■ **Directions**
The entire listing is to be repeated verbatim.

• • • • • • •

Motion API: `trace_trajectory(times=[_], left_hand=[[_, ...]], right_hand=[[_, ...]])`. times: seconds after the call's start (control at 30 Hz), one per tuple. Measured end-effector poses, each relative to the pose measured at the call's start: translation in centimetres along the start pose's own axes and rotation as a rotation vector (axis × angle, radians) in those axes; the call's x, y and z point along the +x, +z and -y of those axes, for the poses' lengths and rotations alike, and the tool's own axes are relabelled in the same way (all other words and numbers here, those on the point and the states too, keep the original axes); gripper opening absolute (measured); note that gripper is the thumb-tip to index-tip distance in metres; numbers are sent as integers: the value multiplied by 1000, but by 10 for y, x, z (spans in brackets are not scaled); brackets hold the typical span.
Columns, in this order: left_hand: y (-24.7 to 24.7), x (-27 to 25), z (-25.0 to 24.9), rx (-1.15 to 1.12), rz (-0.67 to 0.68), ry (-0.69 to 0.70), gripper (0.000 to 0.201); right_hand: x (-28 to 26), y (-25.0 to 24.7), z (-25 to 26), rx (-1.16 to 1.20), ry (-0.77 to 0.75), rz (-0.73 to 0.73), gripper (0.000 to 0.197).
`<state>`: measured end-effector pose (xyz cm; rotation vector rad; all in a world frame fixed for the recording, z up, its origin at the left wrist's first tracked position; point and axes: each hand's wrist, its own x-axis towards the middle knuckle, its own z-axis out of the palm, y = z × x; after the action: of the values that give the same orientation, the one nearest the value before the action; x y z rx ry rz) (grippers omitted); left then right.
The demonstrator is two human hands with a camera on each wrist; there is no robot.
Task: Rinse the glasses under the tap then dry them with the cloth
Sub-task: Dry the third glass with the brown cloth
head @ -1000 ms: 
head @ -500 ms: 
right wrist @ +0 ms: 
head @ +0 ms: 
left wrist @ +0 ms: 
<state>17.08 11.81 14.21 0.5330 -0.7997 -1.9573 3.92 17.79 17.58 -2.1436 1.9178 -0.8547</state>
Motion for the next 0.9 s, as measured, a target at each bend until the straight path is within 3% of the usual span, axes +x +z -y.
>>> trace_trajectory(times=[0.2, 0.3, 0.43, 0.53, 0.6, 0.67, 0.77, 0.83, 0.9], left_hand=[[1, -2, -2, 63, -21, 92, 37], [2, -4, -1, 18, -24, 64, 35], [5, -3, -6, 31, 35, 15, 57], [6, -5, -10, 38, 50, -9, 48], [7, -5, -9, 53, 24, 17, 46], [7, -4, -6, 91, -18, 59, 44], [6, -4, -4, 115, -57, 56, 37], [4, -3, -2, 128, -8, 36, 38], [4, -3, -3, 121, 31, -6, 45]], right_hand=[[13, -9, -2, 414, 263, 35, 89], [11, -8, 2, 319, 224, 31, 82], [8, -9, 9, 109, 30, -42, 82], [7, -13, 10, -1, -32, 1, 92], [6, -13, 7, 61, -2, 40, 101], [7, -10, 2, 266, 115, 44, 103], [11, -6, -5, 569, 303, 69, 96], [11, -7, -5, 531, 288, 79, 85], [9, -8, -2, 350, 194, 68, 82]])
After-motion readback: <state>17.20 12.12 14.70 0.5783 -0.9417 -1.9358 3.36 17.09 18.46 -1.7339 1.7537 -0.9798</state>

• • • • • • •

■ **Reply**
Motion API: `trace_trajectory(times=[_], left_hand=[[_, ...]], right_hand=[[_, ...]])`. times: seconds after the call's start (control at 30 Hz), one per tuple. Measured end-effector poses, each relative to the pose measured at the call's start: translation in centimetres along the start pose's own axes and rotation as a rotation vector (axis × angle, radians) in those axes; the call's x, y and z point along the +x, +z and -y of those axes, for the poses' lengths and rotations alike, and the tool's own axes are relabelled in the same way (all other words and numbers here, those on the point and the states too, keep the original axes); gripper opening absolute (measured); note that gripper is the thumb-tip to index-tip distance in metres; numbers are sent as integers: the value multiplied by 1000, but by 10 for y, x, z (spans in brackets are not scaled); brackets hold the typical span.
Columns, in this order: left_hand: y (-24.7 to 24.7), x (-27 to 25), z (-25.0 to 24.9), rx (-1.15 to 1.12), rz (-0.67 to 0.68), ry (-0.69 to 0.70), gripper (0.000 to 0.201); right_hand: x (-28 to 26), y (-25.0 to 24.7), z (-25 to 26), rx (-1.16 to 1.20), ry (-0.77 to 0.75), rz (-0.73 to 0.73), gripper (0.000 to 0.197).
`<state>`: measured end-effector pose (xyz cm; rotation vector rad; all in a world frame fixed for the recording, z up, its origin at the left wrist's first tracked position; point and axes: each hand's wrist, its own x-axis towards the middle knuckle, its own z-axis out of the palm, y = z × x; after the action: of the values that give the same orientation, the one nearest the value before the action; x y z rx ry rz) (grippers omitted); left then right.
The demonstrator is two human hands with a camera on each wrist; there is no robot.
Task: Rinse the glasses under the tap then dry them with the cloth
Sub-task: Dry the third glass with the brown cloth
head @ -1000 ms: 
head @ -500 ms: 
right wrist @ +0 ms: 
head @ +0 ms: 
left wrist @ +0 ms: 
<state>17.08 11.81 14.21 0.5330 -0.7997 -1.9573 3.92 17.79 17.58 -2.1436 1.9178 -0.8547</state>
Motion for the next 0.9 s, as measured, a target at each bend until the straight path is within 3% of the usual span, axes +x +z -y.
>>> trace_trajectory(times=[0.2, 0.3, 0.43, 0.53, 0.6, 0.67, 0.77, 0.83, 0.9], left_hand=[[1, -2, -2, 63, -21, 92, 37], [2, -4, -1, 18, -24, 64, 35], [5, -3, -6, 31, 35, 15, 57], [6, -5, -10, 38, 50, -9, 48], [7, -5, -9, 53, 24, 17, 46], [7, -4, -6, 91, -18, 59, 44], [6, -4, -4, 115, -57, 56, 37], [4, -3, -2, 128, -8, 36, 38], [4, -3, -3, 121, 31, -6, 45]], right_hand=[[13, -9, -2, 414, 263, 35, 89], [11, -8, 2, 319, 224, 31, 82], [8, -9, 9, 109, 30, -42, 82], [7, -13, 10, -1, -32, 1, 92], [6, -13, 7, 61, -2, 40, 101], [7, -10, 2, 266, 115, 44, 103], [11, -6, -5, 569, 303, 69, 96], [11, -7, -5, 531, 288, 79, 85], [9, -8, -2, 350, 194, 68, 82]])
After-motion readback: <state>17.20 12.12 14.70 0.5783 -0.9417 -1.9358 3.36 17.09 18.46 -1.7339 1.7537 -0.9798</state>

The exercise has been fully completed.